The study showed that 5.1% of children had comorbidity of post traumatic stress disorder and attention deficit disorder, 4.4% had comorbidity of post traumatic stress disorder and impulsivity-hyperactivity, and 4.4% had comorbidity of post traumatic stress disorder and attention deficit disorder, combined type. Also, 4.6% of children had comorbidity of conduct and post traumatic stress disorder and 6.1% had comorbidity of oppositional defiant disorder and post traumatic stress disorder. The overlap of attention deficit disorder, and post traumatic stress disorder concerns the following symptoms: irritability, excessive motor activity, concentration difficulties, impulsive behavior, and exaggerated startle responses [23], both of which may be characterized by difficulty concentrating, restlessness or irritability, and impulsivity. However, the mechanism(s) underlying this heightened risk for co-morbid illness is poorly understood. Identification of etiological factors in attention deficit with hyperactivity and psychiatric co-morbidity are topics of extant research. Recent molecular genetic studies suggest several chromosomal regions may harbor risk genes of moderate effect in attention deficit with hyperactivity, while candidate gene studies, thus far, support a likely role of dopamine-related systems in attention deficit disorder [31,32].

6. CLINICAL IMPLICATIONS

The results of this study of Palestinian children 6 months after the end of war on Gaza and the continuing siege of the Gaza Strip indicated that children may show symptoms of both post traumatic stress disorder-related symptoms and attention deficit disorder.

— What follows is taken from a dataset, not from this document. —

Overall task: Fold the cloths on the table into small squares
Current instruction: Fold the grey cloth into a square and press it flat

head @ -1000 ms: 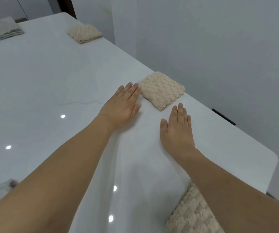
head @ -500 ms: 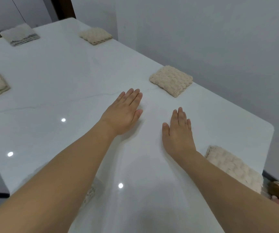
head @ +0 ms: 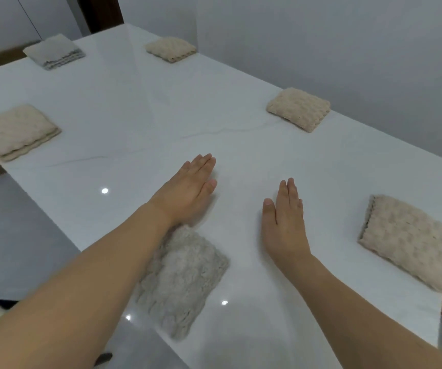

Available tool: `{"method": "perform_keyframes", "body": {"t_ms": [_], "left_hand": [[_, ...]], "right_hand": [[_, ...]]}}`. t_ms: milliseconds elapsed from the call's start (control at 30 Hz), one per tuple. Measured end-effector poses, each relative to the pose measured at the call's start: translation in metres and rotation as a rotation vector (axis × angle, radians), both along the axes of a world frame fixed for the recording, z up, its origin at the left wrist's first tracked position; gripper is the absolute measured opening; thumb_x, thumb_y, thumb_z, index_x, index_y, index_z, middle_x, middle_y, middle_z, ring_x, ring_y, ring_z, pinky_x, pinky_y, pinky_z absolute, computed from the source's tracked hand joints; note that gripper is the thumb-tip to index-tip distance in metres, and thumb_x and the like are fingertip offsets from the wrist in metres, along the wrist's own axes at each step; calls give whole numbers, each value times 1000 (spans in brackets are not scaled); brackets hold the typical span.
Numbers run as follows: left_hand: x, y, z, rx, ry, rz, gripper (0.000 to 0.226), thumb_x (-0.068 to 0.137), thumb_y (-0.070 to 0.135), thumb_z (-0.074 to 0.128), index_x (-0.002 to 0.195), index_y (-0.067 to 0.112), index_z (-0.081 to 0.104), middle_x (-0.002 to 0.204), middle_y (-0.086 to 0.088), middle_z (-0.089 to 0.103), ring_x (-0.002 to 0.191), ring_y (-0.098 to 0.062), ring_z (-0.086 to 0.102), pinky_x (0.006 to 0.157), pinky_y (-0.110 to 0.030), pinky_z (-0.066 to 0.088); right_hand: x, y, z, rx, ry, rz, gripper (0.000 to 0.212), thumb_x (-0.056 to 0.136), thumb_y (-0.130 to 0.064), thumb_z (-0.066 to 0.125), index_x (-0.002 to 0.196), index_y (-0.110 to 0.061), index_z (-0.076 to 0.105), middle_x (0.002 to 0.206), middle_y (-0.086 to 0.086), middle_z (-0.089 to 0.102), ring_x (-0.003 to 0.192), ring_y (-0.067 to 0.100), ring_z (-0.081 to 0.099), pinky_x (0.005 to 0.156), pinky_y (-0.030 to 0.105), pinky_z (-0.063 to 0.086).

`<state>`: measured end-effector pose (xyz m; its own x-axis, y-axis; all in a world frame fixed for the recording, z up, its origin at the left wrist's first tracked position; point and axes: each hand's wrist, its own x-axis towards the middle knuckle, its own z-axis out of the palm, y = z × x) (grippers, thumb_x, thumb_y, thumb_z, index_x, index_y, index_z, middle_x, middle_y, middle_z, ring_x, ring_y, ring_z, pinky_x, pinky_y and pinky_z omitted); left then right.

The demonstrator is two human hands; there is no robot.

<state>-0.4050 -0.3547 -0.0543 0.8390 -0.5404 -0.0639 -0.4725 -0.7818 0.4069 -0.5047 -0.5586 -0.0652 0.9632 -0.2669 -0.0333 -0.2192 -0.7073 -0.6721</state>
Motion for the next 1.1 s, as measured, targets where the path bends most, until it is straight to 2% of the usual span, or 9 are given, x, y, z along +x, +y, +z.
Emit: {"method": "perform_keyframes", "body": {"t_ms": [167, 300, 400, 600, 767, 867, 933, 1000, 1100], "left_hand": [[-23, 52, -3, -172, 154, 22, 56, 107, 42, 21, 158, 22, 10, 164, 13, 4, 148, 4, -1, 118, -14, -3], [-43, 77, -10, -336, 265, 52, 53, 106, 43, 26, 157, 29, 17, 154, 28, 11, 139, 16, 8, 106, 1, 1], [-55, 91, -13, -465, 361, 78, 51, 105, 45, 29, 155, 35, 24, 155, 30, 18, 139, 18, 15, 113, -7, 8], [-66, 114, -20, -702, 512, 95, 53, 100, 53, 34, 150, 36, 35, 155, 23, 34, 140, 9, 29, 120, -25, 20], [-77, 116, -24, -741, 564, 50, 57, 96, 51, 35, 150, 33, 34, 155, 19, 36, 139, 8, 32, 122, -30, 20], [-81, 111, -25, -745, 592, 28, 56, 98, 48, 35, 151, 31, 33, 156, 18, 34, 139, 11, 31, 122, -28, 19], [-82, 111, -25, -723, 584, 19, 51, 102, 45, 34, 152, 31, 32, 156, 20, 32, 140, 12, 27, 122, -25, 17], [-81, 113, -24, -650, 528, -16, 47, 106, 39, 32, 153, 30, 30, 158, 20, 26, 142, 11, 21, 122, -21, 12], [-78, 117, -27, -375, 317, -136, 51, 107, 36, 29, 155, 21, 25, 163, 12, 17, 148, 3, 10, 120, -16, 2]], "right_hand": [[-38, 61, -8, 199, -32, -135, 56, 104, -35, 19, 155, -17, 5, 162, -11, -5, 145, -2, -9, 119, 22, -8], [-63, 88, -11, 287, -55, -199, 54, 104, -37, 20, 155, -22, 9, 161, -16, -1, 145, -5, -4, 119, 19, -3], [-76, 107, -9, 369, -90, -238, 53, 104, -36, 21, 155, -24, 9, 160, -18, 2, 142, -11, -1, 109, 2, -2], [-83, 145, -8, 540, -150, -299, 51, 105, -35, 22, 154, -27, 10, 160, -20, 3, 142, -11, 1, 118, 18, 3], [-81, 154, -11, 510, -180, -300, 50, 105, -33, 22, 154, -26, 10, 160, -19, 3, 143, -11, 1, 117, 15, 3], [-81, 155, -12, 484, -172, -289, 50, 105, -33, 21, 154, -25, 11, 160, -19, 3, 142, -12, 2, 108, 0, 2], [-80, 155, -14, 441, -159, -262, 51, 105, -34, 20, 154, -25, 10, 160, -18, 2, 142, -11, 0, 105, -3, 1], [-79, 153, -17, 329, -128, -208, 53, 105, -35, 19, 155, -21, 8, 161, -14, -1, 144, -7, -3, 112, 6, -1], [-78, 143, -24, -42, -9, -117, 57, 104, -38, 14, 154, -11, 9, 162, 0, 1, 148, 8, -4, 121, 30, -4]]}}
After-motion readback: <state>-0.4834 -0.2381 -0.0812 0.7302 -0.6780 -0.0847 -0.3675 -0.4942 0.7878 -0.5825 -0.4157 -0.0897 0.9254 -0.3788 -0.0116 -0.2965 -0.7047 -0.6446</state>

Children with a high level of traumatic events seemed to have a high risk of displaying both sets of symptoms/diagnoses. The finding of post traumatic stress disorder-related symptoms and attention deficit disorder, appearing together in the same child, might be looked as indicating comorbidity. However, according to the findings of the present study, true comorbidity might not be the case because the symptoms manifested in the two disorders were so similar. Children may also have post traumatic stress disorderrelated symptoms and, because of their anxious state, show hyperactivity, attention problems, and impulsivity, this could be conceptualized as attention deficit disorder by the clinician, which in turn could impair the treatment prescribed for the children in area of war and conflict and need methods of intervention showed used, including of parents, teachers, and siblings also an important protective factor in enhancing children recovery from trauma. Programs of psychoeducation with recognized protocols including children, parents, teachers and professionals should be implemented in groups. Teachers also must be included in the intervention programs in school.